O que é o desprezo pelo Congresso? É uma sanção imposta a pessoas que desafiam as intimações do Congresso. O Congresso pode encaminhar citações por desacato ao Departamento de Justiça e solicitar acusações criminais. Bannon foi indiciado por desacato por se recusar a cumprir uma intimação que busca documentos e testemunhos.
Esse gotejamento constante de vídeos e reportagens, cada bit aparentemente mais perturbador do que o anterior, criou uma sensação de trauma de início tardio. Muitos telespectadores provavelmente os viram pela primeira vez na manhã de segunda-feira, quando os programas matinais transmitidos exibiam pacotes de vídeo e cronologias, com gráficos ilustrando o quão perto a violência chegou de ser um massacre em massa potencial.
Por outro lado, o bastião pró-Trump Fox and Friends focou no impeachment e dirigiu vários segmentos de censura da Big Tech nas ações da indústria de tecnologia contra o presidente e o paraíso da mídia social de direita Parler. Apenas breves fragmentos sugeriram o contexto de vídeo inconvenientemente horrível por trás de todas essas notícias acontecendo em primeiro lugar.

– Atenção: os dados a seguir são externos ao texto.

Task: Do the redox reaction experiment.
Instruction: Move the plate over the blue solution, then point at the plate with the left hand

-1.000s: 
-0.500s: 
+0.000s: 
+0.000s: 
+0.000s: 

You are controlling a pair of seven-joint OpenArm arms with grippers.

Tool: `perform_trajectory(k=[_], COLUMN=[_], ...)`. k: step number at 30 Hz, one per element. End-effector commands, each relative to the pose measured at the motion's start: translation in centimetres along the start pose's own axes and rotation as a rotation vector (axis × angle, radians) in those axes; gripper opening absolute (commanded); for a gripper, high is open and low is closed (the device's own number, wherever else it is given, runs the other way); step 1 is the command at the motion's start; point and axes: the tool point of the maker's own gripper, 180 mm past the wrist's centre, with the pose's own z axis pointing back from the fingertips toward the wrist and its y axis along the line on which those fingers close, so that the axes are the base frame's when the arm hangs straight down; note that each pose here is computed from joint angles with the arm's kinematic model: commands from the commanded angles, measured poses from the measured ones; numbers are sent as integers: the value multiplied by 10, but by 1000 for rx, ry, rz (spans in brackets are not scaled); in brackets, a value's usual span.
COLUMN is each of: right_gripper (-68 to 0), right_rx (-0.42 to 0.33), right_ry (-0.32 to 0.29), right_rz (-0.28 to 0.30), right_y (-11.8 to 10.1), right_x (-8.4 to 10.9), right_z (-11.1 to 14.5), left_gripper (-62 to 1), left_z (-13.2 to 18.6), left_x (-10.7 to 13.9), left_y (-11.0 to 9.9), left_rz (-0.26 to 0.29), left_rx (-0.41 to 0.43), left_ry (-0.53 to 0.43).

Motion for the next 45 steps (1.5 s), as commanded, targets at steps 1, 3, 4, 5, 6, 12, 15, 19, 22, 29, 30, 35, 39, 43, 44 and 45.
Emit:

Para quem tem olhos e verá, no entanto, a enormidade do que aconteceu na quarta-feira - e o que poderia ter acontecido, mas não aconteceu - apenas afundou mais fundo.
Senti isso esta manhã, quando as redes de TV a cabo passaram a receber notícias ao vivo do Congresso, onde os democratas apresentaram um artigo de impeachment contra o presidente Trump por incitação à insurreição, nos mesmos corredores que vimos sitiados. As imagens eram papéis de parede de vídeo simples; funcionários circulavam no ambiente sóbrio que associamos a longos discursos e maratonas de C-SPAN e, francamente, ao tédio.
Mas mesmo assistindo a essa cena relativamente estática, eu podia me sentir tenso, os olhos vagando para a porta, esperando pelo susto do pulo.
Quem sabe quanto tempo vai demorar até que olhar para o Congresso possa parecer entediante, ou seguro, de novo?